I swear to Somebody Above, or, if it will get results, to Something Below, that I simply cannot witness one more lame attempt to hitch an industry wagon to the "Web 2.0" star.
The whole Web 2.0 conceit is one that went down my gullet like a barbed meatball anyway, but okay, fine, I digested it and moved on with my life. At least it kind of means something now, I guess: AJAX-heavy apps, community collaboration, and candyshell logos.
Library 2.0 elicited a mild groan from me when I heard it, the kind of mewl that comes out of you the morning after 7 vodka martinis the night before, and now Sales 2.0 is something that just infiltrated my inbox and stabbed me in the eyeballs.

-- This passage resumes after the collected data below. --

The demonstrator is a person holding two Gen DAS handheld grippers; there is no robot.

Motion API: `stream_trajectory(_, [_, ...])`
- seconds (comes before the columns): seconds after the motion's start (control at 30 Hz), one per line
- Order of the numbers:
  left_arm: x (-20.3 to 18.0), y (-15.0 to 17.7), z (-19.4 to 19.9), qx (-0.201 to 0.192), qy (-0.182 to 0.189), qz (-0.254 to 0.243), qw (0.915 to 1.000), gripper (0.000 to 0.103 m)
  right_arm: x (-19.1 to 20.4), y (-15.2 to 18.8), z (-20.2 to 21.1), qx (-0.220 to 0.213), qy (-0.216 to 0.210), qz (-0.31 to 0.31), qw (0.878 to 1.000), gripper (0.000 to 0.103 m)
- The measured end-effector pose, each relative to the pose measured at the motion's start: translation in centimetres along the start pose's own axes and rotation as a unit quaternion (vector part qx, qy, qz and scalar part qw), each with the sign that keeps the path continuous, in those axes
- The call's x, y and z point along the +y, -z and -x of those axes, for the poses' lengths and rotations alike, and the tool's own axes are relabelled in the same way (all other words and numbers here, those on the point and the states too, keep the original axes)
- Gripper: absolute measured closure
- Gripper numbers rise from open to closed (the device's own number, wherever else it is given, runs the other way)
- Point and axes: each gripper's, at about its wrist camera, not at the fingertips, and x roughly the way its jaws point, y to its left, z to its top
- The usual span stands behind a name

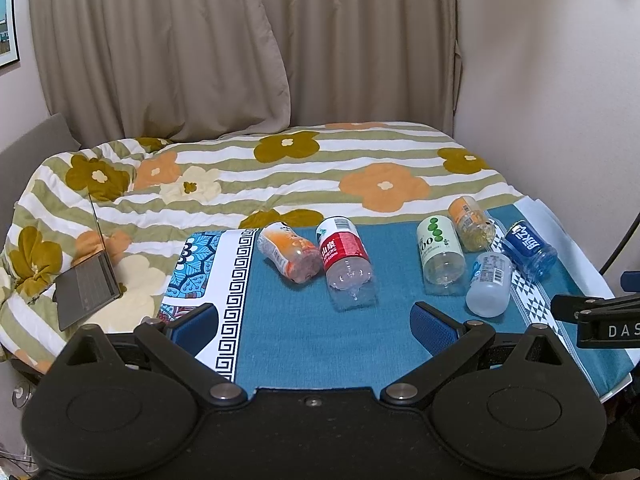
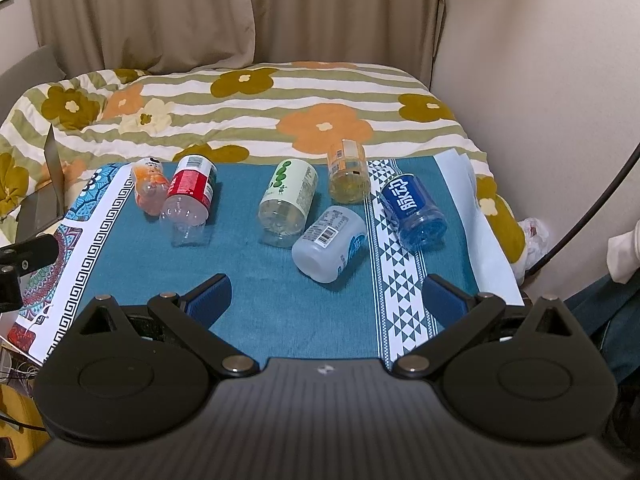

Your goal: Flip cup upright

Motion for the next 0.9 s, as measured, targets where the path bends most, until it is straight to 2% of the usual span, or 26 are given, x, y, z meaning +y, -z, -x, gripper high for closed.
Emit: stream_trajectory(0.9, [-0.35,-0.03,-0.23,0.011,0.005,-0.007,0.9999,0.0,0.23,0.17,-0.27,0.006,0.001,0.0,1.0,0.0])
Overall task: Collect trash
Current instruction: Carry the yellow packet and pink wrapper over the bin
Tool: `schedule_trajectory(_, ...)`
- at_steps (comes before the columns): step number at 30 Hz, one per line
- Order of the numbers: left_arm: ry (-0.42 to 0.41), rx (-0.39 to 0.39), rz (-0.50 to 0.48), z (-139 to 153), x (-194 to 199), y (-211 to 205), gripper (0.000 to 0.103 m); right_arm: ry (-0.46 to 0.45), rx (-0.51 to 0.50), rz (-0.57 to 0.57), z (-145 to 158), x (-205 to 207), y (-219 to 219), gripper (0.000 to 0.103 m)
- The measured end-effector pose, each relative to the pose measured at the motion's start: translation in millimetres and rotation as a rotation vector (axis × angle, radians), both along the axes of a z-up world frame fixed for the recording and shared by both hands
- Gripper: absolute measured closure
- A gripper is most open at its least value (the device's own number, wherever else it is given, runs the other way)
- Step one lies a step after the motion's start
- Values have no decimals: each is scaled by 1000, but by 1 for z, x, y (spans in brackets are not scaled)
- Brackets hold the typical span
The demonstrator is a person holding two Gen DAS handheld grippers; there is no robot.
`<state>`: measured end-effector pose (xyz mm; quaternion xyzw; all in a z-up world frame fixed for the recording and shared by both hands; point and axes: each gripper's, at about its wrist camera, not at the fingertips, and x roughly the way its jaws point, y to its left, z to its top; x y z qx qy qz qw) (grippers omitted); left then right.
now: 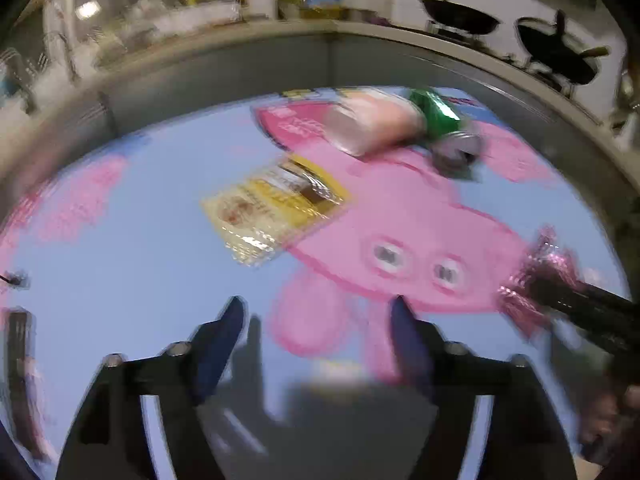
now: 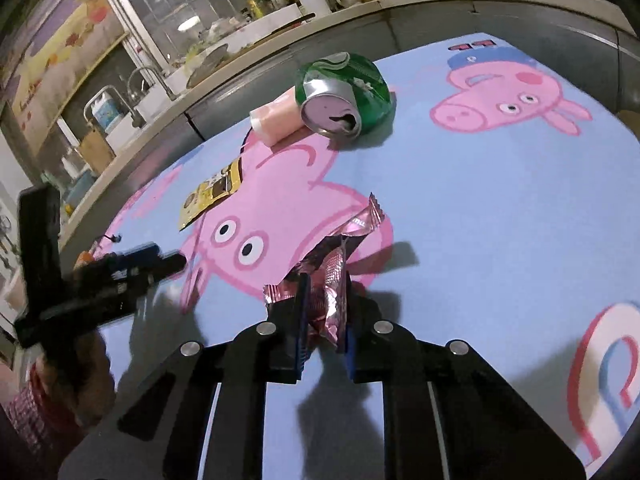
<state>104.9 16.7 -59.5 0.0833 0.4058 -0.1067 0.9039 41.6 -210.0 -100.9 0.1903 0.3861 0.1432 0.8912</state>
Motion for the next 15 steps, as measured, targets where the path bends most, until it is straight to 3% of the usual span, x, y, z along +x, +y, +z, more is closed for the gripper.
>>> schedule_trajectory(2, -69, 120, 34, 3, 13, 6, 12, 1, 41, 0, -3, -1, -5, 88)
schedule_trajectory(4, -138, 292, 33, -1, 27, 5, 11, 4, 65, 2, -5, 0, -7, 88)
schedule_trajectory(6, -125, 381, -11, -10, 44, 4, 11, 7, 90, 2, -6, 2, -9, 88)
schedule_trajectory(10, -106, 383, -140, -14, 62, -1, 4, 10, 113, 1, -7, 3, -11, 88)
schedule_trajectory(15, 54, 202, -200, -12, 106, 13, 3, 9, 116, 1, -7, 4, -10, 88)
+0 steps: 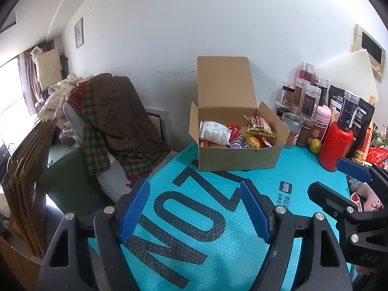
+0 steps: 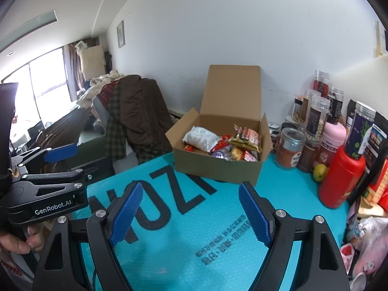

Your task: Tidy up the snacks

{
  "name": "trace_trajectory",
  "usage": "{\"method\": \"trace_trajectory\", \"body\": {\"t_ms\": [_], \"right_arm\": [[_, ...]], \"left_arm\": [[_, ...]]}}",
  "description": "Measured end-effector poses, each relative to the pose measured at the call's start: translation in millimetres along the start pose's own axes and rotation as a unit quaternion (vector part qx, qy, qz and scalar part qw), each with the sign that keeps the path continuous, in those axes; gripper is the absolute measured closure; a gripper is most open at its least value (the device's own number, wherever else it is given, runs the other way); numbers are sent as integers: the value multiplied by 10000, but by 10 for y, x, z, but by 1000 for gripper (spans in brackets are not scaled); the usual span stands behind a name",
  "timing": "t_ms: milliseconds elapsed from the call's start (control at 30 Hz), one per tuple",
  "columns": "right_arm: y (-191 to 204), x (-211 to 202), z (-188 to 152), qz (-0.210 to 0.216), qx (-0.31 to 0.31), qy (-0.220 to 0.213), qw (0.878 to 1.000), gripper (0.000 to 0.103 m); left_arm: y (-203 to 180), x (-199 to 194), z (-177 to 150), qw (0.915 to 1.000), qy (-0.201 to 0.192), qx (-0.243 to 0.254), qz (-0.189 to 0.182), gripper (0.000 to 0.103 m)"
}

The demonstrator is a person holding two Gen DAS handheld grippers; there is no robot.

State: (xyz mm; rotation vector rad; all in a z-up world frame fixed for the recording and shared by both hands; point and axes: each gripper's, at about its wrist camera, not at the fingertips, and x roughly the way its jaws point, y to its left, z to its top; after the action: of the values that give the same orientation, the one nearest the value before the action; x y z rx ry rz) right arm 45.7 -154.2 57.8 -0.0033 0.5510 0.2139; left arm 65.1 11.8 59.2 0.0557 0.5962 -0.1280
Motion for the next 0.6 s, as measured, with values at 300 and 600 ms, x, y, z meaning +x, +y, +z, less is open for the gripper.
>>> {"method": "trace_trajectory", "body": {"t_ms": [300,600], "right_arm": [[-19,-1,10,4,-22,-6,10000,21],[2,11,28,47,-117,15,9999,21]], "left_arm": [[-6,6,-2,10000,0,-42,-2,26],[15,29,-28,9999,73,-106,-50,26]]}}
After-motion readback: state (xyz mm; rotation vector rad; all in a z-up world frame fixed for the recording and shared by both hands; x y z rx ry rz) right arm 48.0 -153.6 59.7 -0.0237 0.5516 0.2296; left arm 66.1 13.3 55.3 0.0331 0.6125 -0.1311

This 2.0 thing has gone too far.
It's important to be aware of what's happening out there in the web environment, the kind of impact it might have on your business or organization, and the evolving expectations of your customer/audience base, but to claw your way onto the latest bandwagon and call yourself Whatever 2.0 does not say: "We're boldly riding the bleeding edge of web technology." What it says is: "We haven't a clue but we're desperate to look cool."
Andornot 2.0, or, hoist with my own petard
Hmm. Eight hits on google from andornot.com for "web 2.0". Forty lashes with a wet noodle for this one, I think.